Come si legge su un comunicato della Retail Industry Leaders Association, il mancato raggiungimento di un accordo tra il sindacato dei lavoratori di porto e la Pacific Maritime Association porterebbe a conseguenze devastanti per la vendita a dettaglio statunitense: 
 
"Un rallentamento di lavoro durante le trattative nel corso degli ultimi sette mesi ha già creato incubi logistici per gli esportatori americani, produttori e rivenditori dipendenti da una catena di distribuzione efficiente. Un arresto completo sarebbe catastrofico, con centinaia di migliaia di posti di lavoro a rischio se la filiera americana dovesse bloccarsi. "
 
"Un blocco dei porti della  costa occidentale sarebbe un disastro economico."
 
"Un blocco avrebbe impatto non solo sulle centinaia di migliaia di posti di lavoro che dipendono direttamente dalla catena di distribuzione, ma la realtà è che l'intera economia sarebbe influenzata se le esportazioni giacessero sulle banchine e le importazioni nei porti con produttori e rivenditori in attesa".
 

E infine: "Il rallentamento sta già rendendo la vita difficile, ma un blocco potrebbe far deragliare completamente l'economia".
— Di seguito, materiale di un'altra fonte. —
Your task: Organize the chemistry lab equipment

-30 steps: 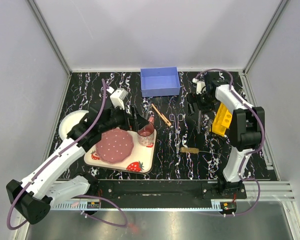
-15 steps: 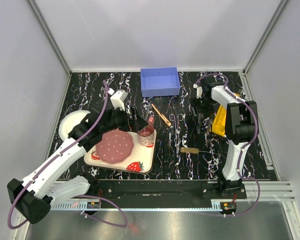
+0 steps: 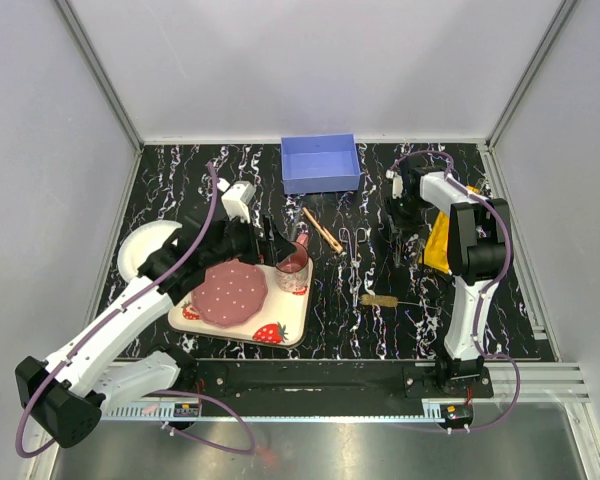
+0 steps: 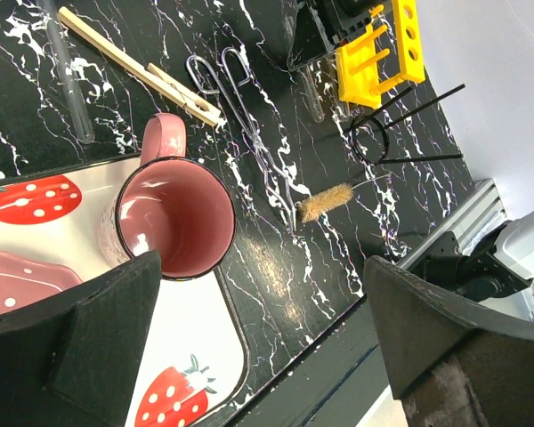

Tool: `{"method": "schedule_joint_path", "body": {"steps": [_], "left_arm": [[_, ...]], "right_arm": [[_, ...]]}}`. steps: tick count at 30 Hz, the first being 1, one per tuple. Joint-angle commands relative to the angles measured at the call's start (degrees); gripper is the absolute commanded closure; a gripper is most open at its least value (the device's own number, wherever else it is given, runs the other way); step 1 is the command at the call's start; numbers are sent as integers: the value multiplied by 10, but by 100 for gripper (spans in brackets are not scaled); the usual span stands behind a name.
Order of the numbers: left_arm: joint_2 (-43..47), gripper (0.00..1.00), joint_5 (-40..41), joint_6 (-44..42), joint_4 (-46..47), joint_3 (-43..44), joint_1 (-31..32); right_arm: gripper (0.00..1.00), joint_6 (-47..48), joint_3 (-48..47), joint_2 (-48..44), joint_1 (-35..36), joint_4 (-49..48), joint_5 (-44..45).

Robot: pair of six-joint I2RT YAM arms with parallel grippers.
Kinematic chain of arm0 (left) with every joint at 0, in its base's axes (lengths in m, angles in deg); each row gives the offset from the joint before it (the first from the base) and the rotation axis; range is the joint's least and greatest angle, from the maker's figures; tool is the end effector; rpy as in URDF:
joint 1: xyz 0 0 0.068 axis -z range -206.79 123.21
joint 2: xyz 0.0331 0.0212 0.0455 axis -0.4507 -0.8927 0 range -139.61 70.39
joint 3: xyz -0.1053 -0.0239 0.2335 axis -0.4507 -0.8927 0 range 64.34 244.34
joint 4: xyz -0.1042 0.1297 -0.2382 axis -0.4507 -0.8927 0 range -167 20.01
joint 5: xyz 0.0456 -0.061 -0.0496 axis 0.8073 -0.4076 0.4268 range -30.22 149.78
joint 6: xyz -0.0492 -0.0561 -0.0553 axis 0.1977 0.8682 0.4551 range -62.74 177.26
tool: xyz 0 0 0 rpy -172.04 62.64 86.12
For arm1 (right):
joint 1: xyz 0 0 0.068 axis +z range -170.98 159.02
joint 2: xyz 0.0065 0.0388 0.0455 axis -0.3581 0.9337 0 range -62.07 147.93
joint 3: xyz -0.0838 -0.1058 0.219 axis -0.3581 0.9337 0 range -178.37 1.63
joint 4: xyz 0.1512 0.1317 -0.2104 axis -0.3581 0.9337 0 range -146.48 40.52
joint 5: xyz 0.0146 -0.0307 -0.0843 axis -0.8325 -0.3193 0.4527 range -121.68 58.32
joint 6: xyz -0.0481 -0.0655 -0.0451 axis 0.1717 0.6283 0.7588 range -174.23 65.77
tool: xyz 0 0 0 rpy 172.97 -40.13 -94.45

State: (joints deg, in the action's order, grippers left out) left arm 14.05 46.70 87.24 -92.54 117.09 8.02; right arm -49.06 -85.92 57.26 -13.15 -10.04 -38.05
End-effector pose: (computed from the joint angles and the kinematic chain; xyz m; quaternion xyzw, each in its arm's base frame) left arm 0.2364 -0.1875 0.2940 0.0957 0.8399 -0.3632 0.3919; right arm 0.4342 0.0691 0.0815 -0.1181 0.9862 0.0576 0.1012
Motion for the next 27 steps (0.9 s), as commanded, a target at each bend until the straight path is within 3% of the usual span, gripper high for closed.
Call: {"method": "schedule_joint_path", "body": {"steps": [1,11,27], "left_arm": [[9,1,-7,11,40,-11,-2],[-5,1,-72,61,111,-38,-2],[-100,1,-168,152,270,-36,6]], "right_arm": [[57,-9,-16,16,2,-10,17],[71,-21,-12,20,1,-17,-18],[78,-68,31,-102,-26,-63,-227]]}}
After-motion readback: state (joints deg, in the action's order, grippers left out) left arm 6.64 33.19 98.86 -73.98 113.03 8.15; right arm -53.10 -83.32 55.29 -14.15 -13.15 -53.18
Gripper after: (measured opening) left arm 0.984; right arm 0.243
L'incubo è che torni la situazione dell'autunno del 2002, quando il contrasto tra lavoratori e imprese portuali causò il blocco totale dei porti, con un danno all'economia statunitense di almeno un miliardo di dollari.   
 

Secondo Bank of America, "Se la storia insegna, un arresto temporaneo potrebbe danneggiare il settore del commercio nel breve termine, ma non minaccerebbe di far deragliare la ripresa. Nel 2002, i lavoratori portuali hanno bloccato 29 porti della costa occidentale per circa 10 giorni in ottobre, prima che il presidente Bush ha invocato la legge Taft-Hartley per riaprirli.
 
Che cosa potrebbe andare storto?
 
Evidenziamo due scenari chiave che possono portare ad una maggiore rischio:
 
Un'interruzione prolungata potrebbe innescare costi economici non-lineari, con conseguente peggioramento delle interruzioni nella catena di distribuzione. Il presidente Obama potrebbe intervenire richiamando la legge Taft-Hartley come è stato fatto nel 2002, ma non è chiaro se e quanto velocemente la Casa Bianca sarebbe disposta ad entrare in una controversia di lavoro questa volta.
 
Vi è incertezza circa la capacità delle vie di trasporto alternative.  

Così la linea di fondo è che nessuno sa veramente che cosa accadrebbe se il blocco "parziale" diventasse permanente, mentre i lavoratori portuali cercano di fare leva sulla loro influenza sull'economia statunitense, che secondo la commedia finanziaria trasmessa dalla TV è così forte che non dovrebbe avere problemi.

Ad aggravare la situazione, c'è la congestione delle banchine, soprattutto dei porti di Los Angeles e Long Beach, come testimoniano queste foto riprese dal blog di Mike Kelley:
















Infine, come fa notare ZeroHedge, per molti economisti, o almeno quelli che si rendono conto che l'economia americana è in una forma di gran lunga peggiore di quella che i dati ufficiali del governo lasciano intendere, un evento "esogeno", come uno sciopero dei porti della West Coast, potrebbe essere un colpo quasi mortale per la "ripresa". Dopo tutto, quale migliore capro espiatorio per la mancanza di crescita di qualche migliaio di lavoratori portuali che semplicemente stanno sfruttando il più possibile il capitalismo  ... anche se questo significa, nel contempo, arrestare la catena di distribuzione statunitense.